Nie zrazajcie sie komentarzami typu ze jestescie bez serca, a jesli juz jestescie to wystarczy jakies zjesc:). Piszcie wiecej:)
Wszystko spoko z tymi świnkami. Od taki mięsny placuszek. Tylko ta glowa… mogłaby sie stac powodem sennych koszmarów.
wszystko można zjeść jak jest dobrze przyprawione. Może smaczne jest to mięsko. niczym nie różni się od kurczaka – takie samo zwierzę na talerzu. Cóż taki łańcuch pokarmowy, zwierzęta są po to by je jeść.
Głupia jesteś Dagna, krytykujesz kogoś kto najprawdopodobniej niczym nie różni się od Ciebie. Ludzie jedzą różne mięsa.
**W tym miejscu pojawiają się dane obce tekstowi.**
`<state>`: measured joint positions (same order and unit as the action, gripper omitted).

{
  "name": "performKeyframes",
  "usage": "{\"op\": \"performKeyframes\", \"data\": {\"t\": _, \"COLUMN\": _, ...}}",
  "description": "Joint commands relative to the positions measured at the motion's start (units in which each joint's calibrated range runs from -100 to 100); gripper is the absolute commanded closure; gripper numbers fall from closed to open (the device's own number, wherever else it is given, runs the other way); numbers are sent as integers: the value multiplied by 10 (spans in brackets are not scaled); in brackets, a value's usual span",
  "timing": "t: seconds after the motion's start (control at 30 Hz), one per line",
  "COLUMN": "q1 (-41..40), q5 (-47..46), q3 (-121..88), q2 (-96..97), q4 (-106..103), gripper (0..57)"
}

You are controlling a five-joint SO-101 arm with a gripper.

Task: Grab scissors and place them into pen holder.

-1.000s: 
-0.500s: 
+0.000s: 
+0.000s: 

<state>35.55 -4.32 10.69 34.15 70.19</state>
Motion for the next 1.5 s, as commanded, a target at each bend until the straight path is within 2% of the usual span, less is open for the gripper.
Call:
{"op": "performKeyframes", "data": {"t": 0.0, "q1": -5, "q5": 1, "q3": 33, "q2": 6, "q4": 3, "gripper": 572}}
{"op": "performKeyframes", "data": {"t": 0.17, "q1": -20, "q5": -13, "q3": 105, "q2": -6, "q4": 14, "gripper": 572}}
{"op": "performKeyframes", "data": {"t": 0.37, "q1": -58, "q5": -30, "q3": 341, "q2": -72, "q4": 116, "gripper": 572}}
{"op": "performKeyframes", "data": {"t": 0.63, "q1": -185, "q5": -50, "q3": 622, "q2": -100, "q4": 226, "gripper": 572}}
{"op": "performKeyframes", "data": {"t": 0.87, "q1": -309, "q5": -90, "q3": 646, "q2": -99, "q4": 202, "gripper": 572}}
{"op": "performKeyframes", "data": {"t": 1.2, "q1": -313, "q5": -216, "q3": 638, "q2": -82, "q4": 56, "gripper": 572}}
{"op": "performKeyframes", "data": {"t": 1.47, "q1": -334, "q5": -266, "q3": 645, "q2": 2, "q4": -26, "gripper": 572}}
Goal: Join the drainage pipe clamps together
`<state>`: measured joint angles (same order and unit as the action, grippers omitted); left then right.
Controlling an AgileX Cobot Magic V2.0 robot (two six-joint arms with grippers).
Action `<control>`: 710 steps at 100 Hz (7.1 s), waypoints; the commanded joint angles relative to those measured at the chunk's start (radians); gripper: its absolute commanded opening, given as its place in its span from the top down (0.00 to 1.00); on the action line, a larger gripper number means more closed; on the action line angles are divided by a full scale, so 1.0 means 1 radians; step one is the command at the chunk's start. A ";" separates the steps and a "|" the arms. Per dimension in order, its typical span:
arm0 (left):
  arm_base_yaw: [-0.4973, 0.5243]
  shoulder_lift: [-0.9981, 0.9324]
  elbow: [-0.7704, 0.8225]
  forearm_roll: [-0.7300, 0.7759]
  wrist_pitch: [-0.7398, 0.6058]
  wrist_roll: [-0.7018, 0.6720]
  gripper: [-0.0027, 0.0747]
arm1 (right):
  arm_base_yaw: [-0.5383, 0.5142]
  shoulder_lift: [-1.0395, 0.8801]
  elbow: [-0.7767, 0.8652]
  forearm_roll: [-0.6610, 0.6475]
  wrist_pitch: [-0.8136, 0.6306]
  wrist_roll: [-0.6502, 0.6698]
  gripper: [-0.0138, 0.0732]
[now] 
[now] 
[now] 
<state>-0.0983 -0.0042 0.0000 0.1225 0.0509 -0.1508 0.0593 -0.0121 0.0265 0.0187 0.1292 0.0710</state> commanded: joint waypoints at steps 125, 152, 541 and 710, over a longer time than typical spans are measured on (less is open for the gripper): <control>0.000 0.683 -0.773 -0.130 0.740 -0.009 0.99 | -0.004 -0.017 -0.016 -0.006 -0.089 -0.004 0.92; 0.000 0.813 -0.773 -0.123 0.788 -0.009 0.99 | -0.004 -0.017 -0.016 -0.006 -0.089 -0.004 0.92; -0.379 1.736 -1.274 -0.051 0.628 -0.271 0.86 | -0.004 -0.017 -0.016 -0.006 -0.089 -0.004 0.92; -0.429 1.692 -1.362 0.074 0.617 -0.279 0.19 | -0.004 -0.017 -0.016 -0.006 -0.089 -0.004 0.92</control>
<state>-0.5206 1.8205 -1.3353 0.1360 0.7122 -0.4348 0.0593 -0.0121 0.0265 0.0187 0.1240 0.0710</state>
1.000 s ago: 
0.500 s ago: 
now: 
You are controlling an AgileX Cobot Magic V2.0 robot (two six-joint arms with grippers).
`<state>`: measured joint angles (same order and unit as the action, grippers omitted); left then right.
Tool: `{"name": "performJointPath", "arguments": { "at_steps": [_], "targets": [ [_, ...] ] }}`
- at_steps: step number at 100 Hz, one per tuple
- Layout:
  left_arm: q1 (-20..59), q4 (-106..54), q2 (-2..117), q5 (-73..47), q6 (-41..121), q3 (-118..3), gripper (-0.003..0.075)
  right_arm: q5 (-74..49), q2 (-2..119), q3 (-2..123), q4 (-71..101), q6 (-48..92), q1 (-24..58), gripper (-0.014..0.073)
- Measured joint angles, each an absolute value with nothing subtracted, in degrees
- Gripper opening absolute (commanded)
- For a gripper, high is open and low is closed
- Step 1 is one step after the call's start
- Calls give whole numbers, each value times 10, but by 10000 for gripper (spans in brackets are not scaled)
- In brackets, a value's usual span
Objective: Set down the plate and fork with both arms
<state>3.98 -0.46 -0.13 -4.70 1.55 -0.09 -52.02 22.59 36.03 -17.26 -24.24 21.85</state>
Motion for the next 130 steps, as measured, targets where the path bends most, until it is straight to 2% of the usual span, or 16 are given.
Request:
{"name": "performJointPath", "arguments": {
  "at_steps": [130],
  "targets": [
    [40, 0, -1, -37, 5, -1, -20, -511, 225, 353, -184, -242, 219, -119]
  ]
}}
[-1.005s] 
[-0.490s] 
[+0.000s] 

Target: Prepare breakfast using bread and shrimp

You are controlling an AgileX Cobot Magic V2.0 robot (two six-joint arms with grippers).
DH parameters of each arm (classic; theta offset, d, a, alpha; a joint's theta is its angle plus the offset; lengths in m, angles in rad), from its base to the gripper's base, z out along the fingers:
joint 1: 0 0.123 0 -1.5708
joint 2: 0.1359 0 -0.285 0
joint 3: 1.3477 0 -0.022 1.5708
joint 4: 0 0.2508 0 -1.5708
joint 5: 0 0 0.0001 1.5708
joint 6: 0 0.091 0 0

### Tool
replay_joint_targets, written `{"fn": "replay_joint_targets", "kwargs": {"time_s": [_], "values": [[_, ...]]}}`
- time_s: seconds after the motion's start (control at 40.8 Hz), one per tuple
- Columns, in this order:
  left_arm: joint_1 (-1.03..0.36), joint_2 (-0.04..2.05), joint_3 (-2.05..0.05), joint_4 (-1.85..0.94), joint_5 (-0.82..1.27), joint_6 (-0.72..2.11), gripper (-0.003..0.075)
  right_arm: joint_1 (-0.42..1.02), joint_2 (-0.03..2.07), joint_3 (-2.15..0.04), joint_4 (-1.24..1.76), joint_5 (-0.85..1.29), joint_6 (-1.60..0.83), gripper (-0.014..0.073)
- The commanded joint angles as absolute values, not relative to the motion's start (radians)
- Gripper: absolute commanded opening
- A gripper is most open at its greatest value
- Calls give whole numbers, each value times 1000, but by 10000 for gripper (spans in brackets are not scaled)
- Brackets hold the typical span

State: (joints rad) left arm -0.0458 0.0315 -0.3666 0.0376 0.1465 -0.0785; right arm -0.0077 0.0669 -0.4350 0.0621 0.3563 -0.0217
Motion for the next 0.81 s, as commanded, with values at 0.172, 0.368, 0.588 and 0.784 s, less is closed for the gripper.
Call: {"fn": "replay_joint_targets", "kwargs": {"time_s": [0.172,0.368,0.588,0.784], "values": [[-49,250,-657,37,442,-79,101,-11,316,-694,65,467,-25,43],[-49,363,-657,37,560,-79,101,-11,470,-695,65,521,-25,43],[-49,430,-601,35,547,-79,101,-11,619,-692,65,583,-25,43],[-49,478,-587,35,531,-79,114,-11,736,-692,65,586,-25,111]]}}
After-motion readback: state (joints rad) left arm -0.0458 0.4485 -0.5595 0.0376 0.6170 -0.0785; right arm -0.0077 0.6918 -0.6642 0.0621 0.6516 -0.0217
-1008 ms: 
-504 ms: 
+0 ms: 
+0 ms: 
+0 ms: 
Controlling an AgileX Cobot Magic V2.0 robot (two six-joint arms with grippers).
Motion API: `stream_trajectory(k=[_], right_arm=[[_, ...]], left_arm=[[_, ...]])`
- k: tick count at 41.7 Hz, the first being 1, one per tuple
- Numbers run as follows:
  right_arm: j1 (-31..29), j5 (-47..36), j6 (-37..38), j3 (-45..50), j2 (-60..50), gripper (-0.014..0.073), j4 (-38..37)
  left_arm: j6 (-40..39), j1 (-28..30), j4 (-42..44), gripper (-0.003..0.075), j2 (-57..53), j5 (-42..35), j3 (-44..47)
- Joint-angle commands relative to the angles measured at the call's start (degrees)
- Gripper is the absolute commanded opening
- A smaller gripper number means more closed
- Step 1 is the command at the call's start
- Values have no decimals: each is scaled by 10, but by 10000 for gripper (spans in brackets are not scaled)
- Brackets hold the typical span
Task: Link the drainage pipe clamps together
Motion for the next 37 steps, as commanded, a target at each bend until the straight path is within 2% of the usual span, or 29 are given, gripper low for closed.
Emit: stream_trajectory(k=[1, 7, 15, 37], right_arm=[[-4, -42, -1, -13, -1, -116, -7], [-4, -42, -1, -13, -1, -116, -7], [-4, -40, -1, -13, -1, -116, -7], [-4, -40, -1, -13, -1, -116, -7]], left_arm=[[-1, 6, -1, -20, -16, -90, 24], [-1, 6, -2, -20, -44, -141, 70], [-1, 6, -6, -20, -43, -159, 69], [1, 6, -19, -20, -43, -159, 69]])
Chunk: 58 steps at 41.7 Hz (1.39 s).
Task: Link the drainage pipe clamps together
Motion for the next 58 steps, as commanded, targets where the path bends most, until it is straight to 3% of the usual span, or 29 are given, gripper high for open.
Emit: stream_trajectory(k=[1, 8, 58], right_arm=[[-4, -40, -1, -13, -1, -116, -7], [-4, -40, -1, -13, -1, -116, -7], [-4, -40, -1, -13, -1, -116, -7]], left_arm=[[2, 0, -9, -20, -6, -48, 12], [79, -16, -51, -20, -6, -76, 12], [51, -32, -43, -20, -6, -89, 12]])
Zazwyczaj myślą że zwierzęta które jedzą posiadają mniej uczuć i rozumu niż te których nie jedzą. Niestety, bardzo często się w tym mylą. Natomiast ja jestem wegetarianką i mam nadzieję że nadejdzie taki dzień w którym ludzie rozwiną swoją empatię do takiego stopnia że przestaną zjadać jakiekolwiek zwierzęta.
żygać się chce , ale jak momus smakuje to jego smak, tylko ja mam wrażenie ze od morderców to już nie krok a …..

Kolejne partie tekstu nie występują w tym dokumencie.